By thinking in this manner, Lenin was inevitably led to treat politics as warfare. He did not need Marx’s sociology to militarize politics and treat all disagreements as susceptible of resolution in one way only: by the dissenter’s physical annihilation. Lenin read Clausewitz late in life, but he was a Clausewitzian long before, intuitively, by virtue of his entire psychic makeup. Like the German strategist, he conceived war not as the antithesis of peace but as its dialectical corollary; like him, he was exclusively concerned with gaining victory, not with the uses to which to put it. His outlook on life was a mixture of Clausewitz and Social Darwinism: when, in a rare moment of candor, Lenin defined peace as a “breathing spell for war,” he inadvertently allowed an insight into the innermost recesses of his mind.24 This manner of thinking made him constitutionally incapable of compromise, except for tactical purposes. Once Lenin and his followers came to power in Russia, this attitude automatically permeated the new regime.
The other consequence of his psychological makeup was an inability to tolerate any dissent, whether in the form of organized opposition or even mere criticism. Given that he perceived any group or individuals not members of his party and not under his personal influence as ipso facto enemies, it followed that they had to be suppressed and silenced.
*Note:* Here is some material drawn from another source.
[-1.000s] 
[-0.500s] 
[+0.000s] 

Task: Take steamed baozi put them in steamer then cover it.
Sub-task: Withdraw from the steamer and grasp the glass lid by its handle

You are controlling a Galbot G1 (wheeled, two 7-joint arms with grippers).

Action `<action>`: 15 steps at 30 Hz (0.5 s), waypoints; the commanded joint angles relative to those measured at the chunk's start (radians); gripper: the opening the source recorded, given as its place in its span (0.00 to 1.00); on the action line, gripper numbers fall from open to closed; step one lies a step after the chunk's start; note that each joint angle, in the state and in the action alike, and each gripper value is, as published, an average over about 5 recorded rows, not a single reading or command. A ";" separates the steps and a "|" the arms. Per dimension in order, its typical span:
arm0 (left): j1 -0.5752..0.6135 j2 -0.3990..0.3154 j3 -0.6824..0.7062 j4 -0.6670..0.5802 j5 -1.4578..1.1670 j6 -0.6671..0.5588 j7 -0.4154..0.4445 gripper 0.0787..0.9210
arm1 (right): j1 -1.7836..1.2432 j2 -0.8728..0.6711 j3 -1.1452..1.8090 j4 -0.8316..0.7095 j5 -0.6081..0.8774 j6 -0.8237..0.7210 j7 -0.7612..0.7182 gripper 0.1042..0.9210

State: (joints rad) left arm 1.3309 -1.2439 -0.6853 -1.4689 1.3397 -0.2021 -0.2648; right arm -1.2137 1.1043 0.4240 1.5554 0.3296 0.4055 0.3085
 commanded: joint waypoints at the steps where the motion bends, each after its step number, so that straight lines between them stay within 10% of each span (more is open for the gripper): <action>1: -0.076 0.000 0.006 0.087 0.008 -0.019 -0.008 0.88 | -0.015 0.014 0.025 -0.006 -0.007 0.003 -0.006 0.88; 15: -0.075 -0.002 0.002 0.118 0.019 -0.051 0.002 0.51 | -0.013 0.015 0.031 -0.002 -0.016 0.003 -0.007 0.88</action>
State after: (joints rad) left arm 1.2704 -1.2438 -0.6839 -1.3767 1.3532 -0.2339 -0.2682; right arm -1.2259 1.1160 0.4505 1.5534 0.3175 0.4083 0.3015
That such actions were implicit in Lenin’s mentality, Trotsky noted as early as 1904. Comparing Lenin to Robespierre, he attributed to him the Jacobin’s dictum: “I know only two parties—that of good citizens and that of bad citizens.” “This political aphorism,” Trotsky concluded, “is engraved in the heart of Maximilian Lenin.”25 Here lay the germs of government by terror, of the totalitarian aspiration to complete control of public life and public opinion.